#### Prompt:
Both the line below containing "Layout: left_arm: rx" and the line containing "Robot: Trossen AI", along with every line between them, should be repeated exactly; no other line belongs in the answer.

### The data ###

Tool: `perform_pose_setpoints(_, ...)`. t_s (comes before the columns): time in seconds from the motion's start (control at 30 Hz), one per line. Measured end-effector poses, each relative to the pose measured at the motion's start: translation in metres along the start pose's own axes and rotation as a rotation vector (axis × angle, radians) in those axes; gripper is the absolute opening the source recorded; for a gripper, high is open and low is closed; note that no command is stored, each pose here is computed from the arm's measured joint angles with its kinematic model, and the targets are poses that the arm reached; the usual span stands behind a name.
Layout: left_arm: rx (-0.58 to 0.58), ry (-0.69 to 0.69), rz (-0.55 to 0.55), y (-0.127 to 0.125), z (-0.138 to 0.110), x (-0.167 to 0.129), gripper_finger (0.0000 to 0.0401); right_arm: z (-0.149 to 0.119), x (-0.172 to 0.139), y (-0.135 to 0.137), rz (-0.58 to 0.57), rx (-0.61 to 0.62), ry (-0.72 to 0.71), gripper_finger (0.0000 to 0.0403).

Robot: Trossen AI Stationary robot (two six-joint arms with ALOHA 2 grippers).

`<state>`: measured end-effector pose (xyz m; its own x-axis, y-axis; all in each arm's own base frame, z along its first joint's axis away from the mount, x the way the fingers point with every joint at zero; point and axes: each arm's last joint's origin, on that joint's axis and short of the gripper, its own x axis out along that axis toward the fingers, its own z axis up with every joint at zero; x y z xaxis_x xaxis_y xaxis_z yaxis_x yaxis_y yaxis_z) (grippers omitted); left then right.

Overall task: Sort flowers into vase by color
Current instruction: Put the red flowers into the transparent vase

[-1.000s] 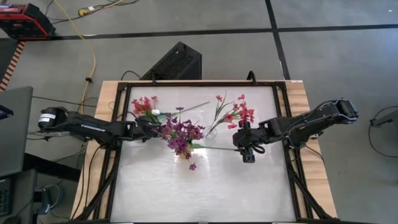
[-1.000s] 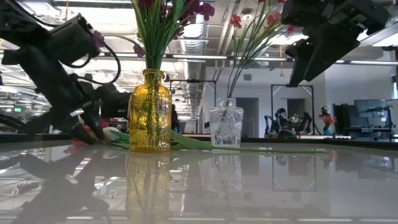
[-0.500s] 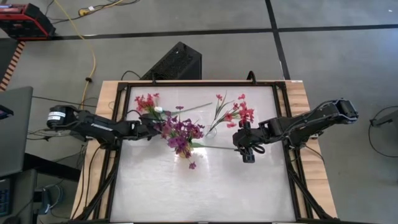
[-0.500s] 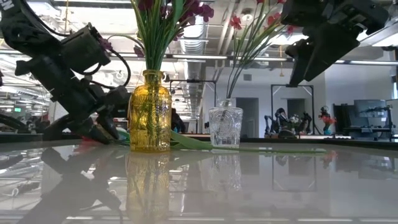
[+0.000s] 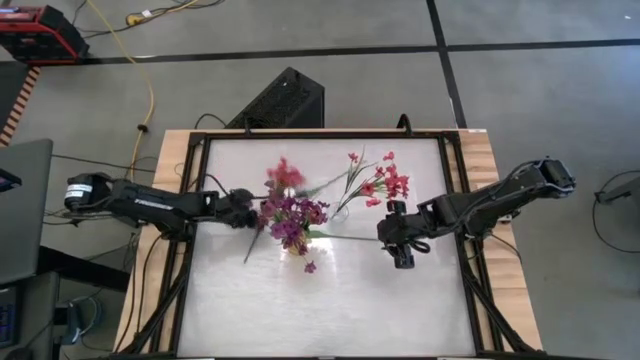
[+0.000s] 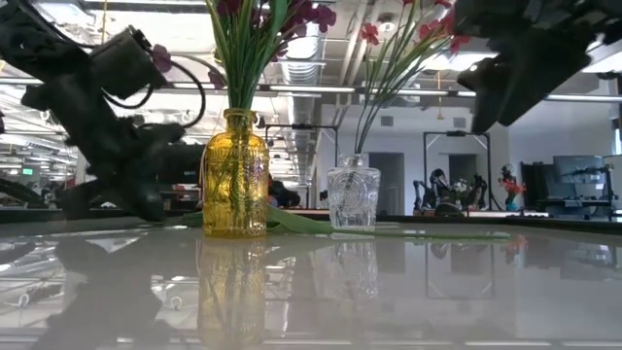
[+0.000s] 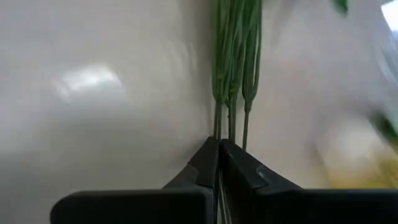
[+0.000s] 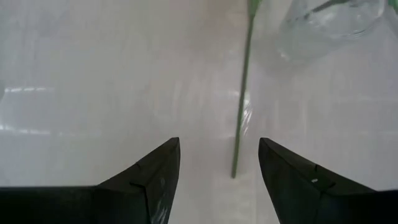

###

#### Result for this exercise:
Layout: left_arm: rx (-0.58 to 0.58), ry (-0.69 to 0.69), rz (-0.55 to 0.55), y (-0.127 to 0.125), z (-0.138 to 0.110), x (-0.167 to 0.129), gripper_finger (0.0000 to 0.0401); right_arm: z (-0.149 to 0.119), x (-0.172 to 0.139), y (-0.135 to 0.137), rz (-0.58 to 0.57), rx (-0.61 to 0.62), ry (-0.72 to 0.71), gripper_finger (0.0000 to 0.0403).

Robot: Trossen AI Stationary robot (two six-joint arms with ALOHA 2 grippers).

That wraps up the exercise.